>>>>>

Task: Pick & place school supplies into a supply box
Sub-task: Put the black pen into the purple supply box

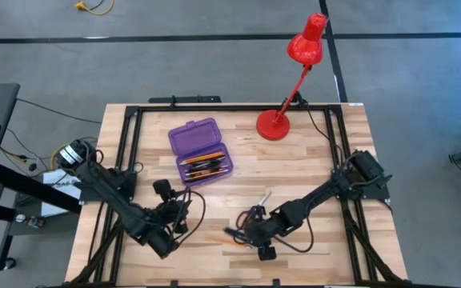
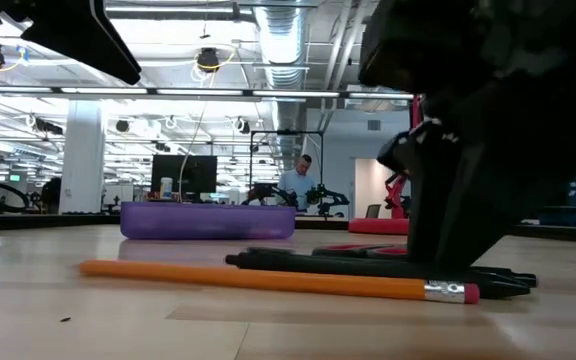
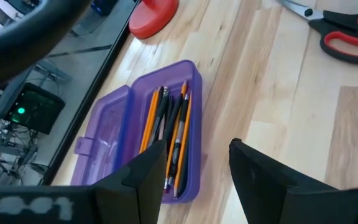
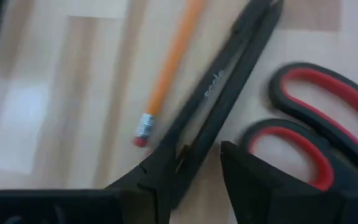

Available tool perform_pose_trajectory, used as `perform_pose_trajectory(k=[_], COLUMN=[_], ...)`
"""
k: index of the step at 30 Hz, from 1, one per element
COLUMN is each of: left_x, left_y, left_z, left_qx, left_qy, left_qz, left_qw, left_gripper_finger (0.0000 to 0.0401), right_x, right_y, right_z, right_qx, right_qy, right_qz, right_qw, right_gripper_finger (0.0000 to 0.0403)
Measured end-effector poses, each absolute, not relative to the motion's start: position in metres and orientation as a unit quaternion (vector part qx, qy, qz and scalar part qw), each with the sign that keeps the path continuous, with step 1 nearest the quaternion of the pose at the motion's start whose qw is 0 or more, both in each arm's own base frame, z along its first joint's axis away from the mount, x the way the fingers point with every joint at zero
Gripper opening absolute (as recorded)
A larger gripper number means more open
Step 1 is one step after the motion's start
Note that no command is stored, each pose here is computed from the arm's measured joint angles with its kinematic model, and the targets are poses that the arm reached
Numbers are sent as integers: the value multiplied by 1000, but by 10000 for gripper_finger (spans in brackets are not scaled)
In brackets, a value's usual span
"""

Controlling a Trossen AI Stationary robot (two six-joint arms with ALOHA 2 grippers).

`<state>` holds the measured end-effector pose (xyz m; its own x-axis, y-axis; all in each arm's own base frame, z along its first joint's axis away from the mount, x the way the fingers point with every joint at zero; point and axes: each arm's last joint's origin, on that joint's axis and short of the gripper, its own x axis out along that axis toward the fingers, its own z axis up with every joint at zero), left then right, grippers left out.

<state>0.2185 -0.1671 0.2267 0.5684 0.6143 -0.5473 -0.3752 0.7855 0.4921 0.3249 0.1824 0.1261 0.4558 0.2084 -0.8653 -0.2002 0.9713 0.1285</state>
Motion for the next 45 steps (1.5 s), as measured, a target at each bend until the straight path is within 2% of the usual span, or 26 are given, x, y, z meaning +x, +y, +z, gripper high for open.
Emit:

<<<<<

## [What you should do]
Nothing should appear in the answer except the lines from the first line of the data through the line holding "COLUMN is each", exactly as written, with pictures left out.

## [Output of the task]
Task: Pick & place school supplies into a supply box
Sub-task: Put the black pen into the purple supply box


Available tool perform_pose_trajectory, used as `perform_pose_trajectory(k=[_], COLUMN=[_], ...)`
"""
k: index of the step at 30 Hz, from 1, one per element
COLUMN is each of: left_x, left_y, left_z, left_qx, left_qy, left_qz, left_qw, left_gripper_finger (0.0000 to 0.0401), right_x, right_y, right_z, right_qx, right_qy, right_qz, right_qw, right_gripper_finger (0.0000 to 0.0403)

The exercise output is complete.